Ross O'Carroll

Personal information
- Irish name: Rossa Ó Cearúil
- Sport: Hurling/Football
- Position: Right Half Forward
- Born: 1 January 1987 (age 38) Dublin, Ireland

Club(s)
- Years: Club
- 2005–2021: Kilmacud Crokes Coolera/Strandhill GAA

Club titles
- Football / Hurling
- Dublin titles: 3 / 1
- Leinster titles: 2
- All-Ireland titles: 1

Inter-county(ies)
- Years: County
- 2007–2011: Dublin

= Ross O'Carroll =

Irish hurler and Gaelic footballer

Ross O'Carroll (born 1 January 1987) is a hurling and football player for Kilmacud Crokes and formerly of Dublin.

==Hurling==
O'Carroll made his championship debut for Dublin against Wexford in the 2007 Leinster championship and scored a total of 1–01 in a game which Dublin lost by a point.
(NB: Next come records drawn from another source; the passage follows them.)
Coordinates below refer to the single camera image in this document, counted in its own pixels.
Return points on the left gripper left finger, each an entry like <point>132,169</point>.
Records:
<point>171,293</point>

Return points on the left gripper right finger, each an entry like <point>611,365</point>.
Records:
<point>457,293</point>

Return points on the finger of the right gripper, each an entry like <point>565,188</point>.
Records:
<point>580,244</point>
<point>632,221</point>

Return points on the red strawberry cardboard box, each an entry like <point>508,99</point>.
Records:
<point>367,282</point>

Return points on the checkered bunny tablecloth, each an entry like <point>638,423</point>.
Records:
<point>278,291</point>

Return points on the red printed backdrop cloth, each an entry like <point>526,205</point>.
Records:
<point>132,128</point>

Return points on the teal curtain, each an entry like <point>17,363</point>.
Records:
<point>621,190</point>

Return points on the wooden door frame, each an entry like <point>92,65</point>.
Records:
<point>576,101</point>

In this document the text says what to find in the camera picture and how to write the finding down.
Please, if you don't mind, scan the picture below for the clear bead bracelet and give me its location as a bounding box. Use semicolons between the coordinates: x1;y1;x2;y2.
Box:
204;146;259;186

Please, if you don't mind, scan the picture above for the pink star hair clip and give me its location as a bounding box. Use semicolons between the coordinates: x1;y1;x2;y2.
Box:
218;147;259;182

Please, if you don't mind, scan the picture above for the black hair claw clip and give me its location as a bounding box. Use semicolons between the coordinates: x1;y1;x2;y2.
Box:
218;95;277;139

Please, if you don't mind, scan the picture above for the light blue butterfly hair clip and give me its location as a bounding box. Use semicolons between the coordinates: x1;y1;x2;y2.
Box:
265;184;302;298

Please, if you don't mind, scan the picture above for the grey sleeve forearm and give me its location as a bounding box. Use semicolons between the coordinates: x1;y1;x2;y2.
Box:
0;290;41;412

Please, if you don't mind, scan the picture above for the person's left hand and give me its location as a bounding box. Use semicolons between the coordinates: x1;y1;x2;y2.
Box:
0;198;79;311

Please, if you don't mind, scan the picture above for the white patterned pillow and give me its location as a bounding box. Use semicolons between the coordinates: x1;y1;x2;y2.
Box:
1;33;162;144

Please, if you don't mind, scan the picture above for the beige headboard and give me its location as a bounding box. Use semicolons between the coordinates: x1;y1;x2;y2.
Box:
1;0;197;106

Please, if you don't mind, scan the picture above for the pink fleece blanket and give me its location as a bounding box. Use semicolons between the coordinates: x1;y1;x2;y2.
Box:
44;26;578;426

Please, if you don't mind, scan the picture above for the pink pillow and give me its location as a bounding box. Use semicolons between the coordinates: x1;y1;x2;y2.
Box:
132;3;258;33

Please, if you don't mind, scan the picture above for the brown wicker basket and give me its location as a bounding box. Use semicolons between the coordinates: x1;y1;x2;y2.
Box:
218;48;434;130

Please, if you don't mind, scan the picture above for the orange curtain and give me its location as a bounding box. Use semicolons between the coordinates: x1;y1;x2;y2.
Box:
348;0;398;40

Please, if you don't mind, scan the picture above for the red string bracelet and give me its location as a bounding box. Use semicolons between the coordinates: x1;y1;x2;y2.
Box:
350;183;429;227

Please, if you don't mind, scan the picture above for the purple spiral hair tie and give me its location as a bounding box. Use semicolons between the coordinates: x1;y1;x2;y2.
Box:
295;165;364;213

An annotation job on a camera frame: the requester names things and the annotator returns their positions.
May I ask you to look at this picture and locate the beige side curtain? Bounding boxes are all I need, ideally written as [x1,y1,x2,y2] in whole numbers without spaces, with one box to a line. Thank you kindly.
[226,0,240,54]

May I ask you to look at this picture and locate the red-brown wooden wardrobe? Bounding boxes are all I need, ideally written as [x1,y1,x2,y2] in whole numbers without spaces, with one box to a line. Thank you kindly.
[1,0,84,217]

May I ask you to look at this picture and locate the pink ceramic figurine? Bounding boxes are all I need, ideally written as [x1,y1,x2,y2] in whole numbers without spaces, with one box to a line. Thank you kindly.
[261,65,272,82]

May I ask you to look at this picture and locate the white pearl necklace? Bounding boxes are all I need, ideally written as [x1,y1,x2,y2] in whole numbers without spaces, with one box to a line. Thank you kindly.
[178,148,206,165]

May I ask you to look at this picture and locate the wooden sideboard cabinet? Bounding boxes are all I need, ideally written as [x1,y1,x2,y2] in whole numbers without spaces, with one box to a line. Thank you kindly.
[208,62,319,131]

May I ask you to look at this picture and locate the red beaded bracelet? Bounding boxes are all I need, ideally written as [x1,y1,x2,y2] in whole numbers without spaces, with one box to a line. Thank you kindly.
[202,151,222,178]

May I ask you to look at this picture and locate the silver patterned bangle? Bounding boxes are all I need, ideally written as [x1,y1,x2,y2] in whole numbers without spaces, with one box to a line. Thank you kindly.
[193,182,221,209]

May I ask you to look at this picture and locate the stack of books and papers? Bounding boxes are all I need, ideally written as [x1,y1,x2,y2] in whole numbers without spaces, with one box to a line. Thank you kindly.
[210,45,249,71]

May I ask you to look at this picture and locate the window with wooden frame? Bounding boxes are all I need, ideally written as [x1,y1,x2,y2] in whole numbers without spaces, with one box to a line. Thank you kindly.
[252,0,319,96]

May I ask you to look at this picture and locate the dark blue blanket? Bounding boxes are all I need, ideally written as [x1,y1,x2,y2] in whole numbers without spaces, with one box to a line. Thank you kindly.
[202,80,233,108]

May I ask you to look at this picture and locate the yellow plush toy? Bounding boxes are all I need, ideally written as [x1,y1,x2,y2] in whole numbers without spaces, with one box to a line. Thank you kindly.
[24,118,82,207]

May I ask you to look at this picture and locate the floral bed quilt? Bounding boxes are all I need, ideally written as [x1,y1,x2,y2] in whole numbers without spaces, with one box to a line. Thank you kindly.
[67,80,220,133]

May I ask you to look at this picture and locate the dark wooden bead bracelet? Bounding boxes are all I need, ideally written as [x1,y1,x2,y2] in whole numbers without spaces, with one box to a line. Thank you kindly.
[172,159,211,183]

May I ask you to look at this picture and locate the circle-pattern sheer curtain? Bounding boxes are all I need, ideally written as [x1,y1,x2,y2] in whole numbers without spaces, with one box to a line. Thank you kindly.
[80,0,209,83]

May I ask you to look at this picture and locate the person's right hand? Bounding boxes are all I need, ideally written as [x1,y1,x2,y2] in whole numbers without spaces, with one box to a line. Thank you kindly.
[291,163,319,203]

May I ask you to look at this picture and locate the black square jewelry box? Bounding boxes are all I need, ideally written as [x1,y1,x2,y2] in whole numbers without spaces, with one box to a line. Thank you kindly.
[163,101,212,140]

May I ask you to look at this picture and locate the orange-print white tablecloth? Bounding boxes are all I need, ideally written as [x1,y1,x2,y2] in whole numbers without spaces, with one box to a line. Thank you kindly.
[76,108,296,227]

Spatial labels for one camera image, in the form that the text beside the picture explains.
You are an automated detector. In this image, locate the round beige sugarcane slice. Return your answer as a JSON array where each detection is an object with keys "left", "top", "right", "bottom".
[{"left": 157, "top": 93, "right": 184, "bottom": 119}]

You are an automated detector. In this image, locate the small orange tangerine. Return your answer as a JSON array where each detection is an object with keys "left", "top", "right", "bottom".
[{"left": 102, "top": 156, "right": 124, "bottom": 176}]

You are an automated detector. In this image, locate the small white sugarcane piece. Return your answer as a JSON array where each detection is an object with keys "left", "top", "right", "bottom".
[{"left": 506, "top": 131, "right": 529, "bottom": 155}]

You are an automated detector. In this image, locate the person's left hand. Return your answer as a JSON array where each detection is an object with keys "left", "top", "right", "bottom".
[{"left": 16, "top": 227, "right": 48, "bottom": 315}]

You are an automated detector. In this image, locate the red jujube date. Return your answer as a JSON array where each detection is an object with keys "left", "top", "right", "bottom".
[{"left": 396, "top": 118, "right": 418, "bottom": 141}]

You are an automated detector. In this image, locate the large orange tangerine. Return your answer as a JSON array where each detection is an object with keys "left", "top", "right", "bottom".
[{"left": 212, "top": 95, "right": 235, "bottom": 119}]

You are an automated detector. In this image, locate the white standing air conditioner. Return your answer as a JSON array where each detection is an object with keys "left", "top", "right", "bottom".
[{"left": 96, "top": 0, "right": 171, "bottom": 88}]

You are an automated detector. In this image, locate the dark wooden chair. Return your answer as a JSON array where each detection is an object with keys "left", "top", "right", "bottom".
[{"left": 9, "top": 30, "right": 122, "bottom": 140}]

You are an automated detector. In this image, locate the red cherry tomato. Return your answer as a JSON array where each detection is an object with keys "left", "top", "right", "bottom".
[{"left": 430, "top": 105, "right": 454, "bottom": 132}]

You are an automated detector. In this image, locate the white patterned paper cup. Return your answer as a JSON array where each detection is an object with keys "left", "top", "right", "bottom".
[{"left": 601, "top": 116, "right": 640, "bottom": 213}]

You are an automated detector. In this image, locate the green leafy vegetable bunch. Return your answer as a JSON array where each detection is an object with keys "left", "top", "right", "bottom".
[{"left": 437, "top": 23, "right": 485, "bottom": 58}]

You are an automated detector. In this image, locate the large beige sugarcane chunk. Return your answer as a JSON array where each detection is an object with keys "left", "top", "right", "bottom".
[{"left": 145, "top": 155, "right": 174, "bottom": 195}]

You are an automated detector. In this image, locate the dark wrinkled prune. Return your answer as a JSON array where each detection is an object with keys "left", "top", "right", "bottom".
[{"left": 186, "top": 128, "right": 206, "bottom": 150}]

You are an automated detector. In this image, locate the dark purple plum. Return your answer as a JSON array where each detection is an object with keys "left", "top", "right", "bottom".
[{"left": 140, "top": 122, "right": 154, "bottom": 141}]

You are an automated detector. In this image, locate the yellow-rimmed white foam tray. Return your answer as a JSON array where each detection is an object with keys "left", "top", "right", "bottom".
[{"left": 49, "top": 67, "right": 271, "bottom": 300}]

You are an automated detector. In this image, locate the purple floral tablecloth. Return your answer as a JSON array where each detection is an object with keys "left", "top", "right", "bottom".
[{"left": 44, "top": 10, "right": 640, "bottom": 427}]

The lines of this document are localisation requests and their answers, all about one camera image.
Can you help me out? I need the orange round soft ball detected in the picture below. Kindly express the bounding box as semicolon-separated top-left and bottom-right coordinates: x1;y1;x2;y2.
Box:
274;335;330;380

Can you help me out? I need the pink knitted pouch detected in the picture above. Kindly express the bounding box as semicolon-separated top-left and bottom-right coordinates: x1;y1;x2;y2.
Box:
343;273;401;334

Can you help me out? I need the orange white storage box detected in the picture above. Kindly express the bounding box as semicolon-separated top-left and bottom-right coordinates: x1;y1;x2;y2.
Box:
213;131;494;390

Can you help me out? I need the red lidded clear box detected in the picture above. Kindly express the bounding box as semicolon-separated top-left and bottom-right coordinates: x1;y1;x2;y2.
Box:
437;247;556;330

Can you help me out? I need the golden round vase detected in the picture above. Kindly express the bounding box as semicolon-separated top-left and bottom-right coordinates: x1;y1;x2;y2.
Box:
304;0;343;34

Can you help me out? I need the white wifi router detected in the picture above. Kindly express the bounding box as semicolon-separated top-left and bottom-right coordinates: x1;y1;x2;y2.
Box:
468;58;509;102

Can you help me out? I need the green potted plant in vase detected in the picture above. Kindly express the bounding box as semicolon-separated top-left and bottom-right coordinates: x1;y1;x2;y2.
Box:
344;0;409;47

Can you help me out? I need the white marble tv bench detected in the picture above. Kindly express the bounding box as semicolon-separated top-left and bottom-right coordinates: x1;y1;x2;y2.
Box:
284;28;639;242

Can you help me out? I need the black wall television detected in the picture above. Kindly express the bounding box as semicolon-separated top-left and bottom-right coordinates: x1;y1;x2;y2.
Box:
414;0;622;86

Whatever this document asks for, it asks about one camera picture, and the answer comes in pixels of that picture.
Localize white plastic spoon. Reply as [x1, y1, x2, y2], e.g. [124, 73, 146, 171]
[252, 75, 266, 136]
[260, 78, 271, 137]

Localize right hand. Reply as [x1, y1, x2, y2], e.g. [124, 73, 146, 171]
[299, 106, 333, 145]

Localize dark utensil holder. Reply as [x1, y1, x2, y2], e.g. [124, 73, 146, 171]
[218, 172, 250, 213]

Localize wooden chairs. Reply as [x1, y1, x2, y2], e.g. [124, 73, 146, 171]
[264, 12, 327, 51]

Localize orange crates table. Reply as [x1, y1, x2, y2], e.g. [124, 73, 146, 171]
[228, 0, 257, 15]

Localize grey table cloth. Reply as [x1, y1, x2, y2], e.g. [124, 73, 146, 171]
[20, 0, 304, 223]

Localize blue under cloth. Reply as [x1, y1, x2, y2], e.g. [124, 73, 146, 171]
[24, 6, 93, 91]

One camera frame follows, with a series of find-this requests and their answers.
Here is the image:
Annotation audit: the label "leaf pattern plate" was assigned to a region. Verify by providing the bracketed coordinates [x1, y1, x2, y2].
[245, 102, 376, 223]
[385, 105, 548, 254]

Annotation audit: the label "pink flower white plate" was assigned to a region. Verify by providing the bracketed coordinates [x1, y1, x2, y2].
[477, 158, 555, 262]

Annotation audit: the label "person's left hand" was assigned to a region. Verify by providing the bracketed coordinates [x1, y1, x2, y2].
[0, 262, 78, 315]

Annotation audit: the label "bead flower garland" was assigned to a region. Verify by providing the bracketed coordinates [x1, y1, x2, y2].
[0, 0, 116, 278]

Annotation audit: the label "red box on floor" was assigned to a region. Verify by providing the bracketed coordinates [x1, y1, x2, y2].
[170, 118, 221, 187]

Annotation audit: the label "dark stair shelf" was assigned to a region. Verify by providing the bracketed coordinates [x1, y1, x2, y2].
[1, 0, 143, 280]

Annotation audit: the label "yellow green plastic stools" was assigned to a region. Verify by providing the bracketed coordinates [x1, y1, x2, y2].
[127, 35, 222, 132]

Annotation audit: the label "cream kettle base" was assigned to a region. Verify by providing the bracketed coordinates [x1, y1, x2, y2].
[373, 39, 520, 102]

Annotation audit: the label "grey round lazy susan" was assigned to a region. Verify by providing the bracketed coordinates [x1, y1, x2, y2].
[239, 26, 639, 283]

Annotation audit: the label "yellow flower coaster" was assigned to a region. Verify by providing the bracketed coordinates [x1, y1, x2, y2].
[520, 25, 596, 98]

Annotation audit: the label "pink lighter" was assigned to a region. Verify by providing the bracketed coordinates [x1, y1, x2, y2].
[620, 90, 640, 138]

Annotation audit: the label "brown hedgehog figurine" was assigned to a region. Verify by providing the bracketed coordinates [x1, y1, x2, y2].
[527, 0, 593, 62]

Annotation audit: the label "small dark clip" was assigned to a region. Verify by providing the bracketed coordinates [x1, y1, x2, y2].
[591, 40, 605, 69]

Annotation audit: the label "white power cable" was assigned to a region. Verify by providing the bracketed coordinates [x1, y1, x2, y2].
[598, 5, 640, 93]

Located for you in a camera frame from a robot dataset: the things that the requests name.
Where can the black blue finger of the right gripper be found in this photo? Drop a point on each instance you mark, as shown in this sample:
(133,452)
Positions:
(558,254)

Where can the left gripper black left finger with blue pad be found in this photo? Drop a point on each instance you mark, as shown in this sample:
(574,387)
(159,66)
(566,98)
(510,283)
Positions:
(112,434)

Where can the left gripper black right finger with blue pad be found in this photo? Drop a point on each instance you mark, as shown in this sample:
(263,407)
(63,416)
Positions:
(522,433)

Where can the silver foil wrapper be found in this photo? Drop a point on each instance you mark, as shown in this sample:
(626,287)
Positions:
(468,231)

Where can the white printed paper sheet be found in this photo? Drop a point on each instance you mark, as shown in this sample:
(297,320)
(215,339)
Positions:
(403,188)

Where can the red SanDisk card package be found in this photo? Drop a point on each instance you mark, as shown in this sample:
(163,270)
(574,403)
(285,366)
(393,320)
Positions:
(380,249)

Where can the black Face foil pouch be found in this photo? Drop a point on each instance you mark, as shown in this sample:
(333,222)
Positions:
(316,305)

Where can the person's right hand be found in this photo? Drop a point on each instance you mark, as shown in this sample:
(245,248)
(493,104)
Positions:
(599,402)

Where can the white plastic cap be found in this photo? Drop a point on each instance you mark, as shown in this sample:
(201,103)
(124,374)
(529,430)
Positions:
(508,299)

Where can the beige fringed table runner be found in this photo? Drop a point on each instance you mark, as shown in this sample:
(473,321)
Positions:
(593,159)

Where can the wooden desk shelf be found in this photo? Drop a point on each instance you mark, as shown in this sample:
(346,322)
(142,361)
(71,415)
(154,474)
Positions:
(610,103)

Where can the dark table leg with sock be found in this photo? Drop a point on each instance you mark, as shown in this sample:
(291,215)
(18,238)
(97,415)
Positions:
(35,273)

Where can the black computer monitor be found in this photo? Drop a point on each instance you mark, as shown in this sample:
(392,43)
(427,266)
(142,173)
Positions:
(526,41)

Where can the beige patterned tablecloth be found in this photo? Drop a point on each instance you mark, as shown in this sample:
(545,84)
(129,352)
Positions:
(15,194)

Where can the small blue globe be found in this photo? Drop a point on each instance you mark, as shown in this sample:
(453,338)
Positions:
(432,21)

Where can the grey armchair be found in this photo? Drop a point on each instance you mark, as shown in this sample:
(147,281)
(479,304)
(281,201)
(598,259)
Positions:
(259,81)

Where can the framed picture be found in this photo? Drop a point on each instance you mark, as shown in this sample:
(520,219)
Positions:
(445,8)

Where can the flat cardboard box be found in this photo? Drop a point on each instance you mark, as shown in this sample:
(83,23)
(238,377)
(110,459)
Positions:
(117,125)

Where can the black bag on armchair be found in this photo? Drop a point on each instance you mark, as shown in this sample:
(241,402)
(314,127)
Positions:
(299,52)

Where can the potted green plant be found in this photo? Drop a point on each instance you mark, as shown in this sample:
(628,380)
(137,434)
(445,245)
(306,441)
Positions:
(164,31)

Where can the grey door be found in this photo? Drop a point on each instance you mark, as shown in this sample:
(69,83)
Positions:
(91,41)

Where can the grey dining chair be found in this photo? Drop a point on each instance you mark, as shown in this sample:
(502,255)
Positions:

O'Carroll helped guide Dublin to victory in the 2005 Leinster Minor Hurling Championship by scoring one point in the game.

==Football==
He won a Dublin Senior Football Championship medal with Crokes in October 2008 at Parnell Park appearing as a substitute. He then went on to win the Leinster Senior Club Football Championship and the All-Ireland Senior Club Football Championship with Crokes.
Ross won a Sligo Senior Football Championship in 2023 with Coolera/Strandhill GAA after defeating St. Molaise Gaels in the final.